How to land a great summer job
Kristin Quintano, assistant director of the girls summer camp, Camp Wicosuta, has seen some college students mess up the job application process entirely. From using immature, instant-message-like language in the application to having their moms follow up, she's seen it all.
"If you're going to be taking care of children, you need to take care of yourself," says Quintano, who is also the visa coordinator of GreatCampJobs.
Now more than ever, it's essential to not make similar mistakes. According to the U.S. Bureau of Labor Statistics, the youth labor market (those between ages 16 and 24) grew by 2.4 million people (11.8 percent) during summer 2011, whereas only 59.5 percent had jobs (a record low). This means you now have more competition than ever with less openings.
To land one of the few summer jobs out there, consider these three steps.
It's important to get all the potential application materials before applying. Commonly, this includes: social security card, ID (preferably a driver's license), dress clothes for the interview and a great resume.
If you don't have much or any past work experience, then it's okay to mention odd jobs, such as babysitting, or school accomplishments, such as being on the honor roll. Not all summer jobs require a resume (and most won't require formal cover letters), but if you're unsure how to write one, ask the internship/job coordinator at your school for help. It may vary by profession.
Next, decide the application route you're going to take. There are three ways of obtaining a summer job:
- Job board
- Cold contact
If you take the job board route, you're going to have far more competition. If you already have contacts for a job or with a company, your chances immediately go up, since, according to ResumeBear, over 60 percent of jobs are landed by referrals. Cold contact trumps job boards, personal reference trumps all.

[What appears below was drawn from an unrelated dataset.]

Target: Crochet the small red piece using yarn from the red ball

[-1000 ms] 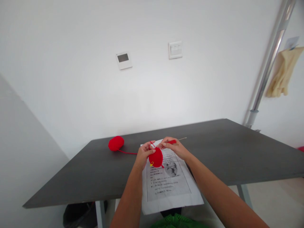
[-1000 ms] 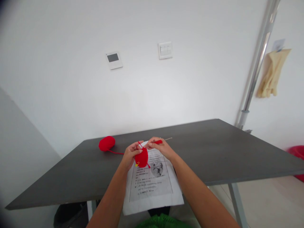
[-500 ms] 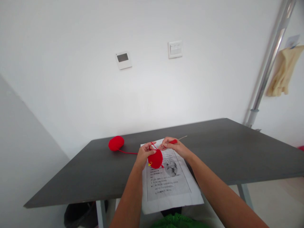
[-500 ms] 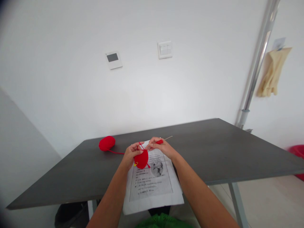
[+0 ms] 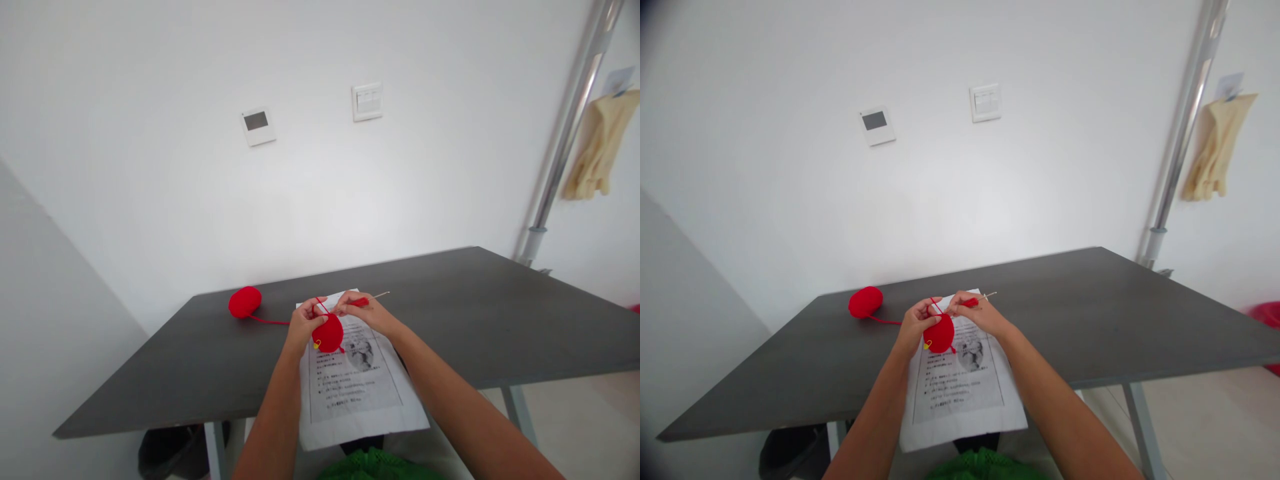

Lauren Berger, who helps students get internships and summer jobs as the CEO of Intern Queen, Inc., says the best thing to do in the preparation stage is to make a list of companies you want to work for, visit their website and jot down required materials.
Once you're prepared and have decided where to apply, it's now time to fight the good fight. Berger offers a less relaxed approach to doing this.
"Because the job and internship base is so competitive these days, you're going to want to apply for at least 10 jobs at a time just so you make sure you land something," says Berger, who is also the author of "All Work, No Pay."
When filling out the application, answer everything thoroughly, plainly and professionally. One thing Quintano sees a lot with summer applications is applicants not following directions, such as using a friend as a reference when the application clearly requests a professional.
"You want to make sure you're taking time with the application instead of sending it off into the sky like no-one's reading it," Quintano says.
Berger suggests picking a day and applying for several jobs at once. And, if possible, to apply to relevant companies. For example, if you want to be an accountant, apply for a receptionist position at an accounting office. Sometimes even a seemingly unrelated job may provide you career preparation and skills, such as crisis management and communication. Consider that, as well. Either way, Berger says, it will likely be a valuable experience.
"A summer job is a great time to give a student that first real sense of commitment and responsibility and what it means to follow through," Berger says.
3.) Follow up
Like with summer internship applications, follow up is crucial. Berger suggests following up for summer jobs two weeks after submitting your application. Email is preferable, since it's non-intrusive. You do this by simply reminding the employer you applied for the position, asking where they're at in their search, and reiterating your interest in the position.
If you don't hear anything back or they tell you the position has been filled, Berger says it's time to apply for another 10 positions.
"We all know the job market is tough right now, but there are jobs, and it's all about planning and focus," Berger says.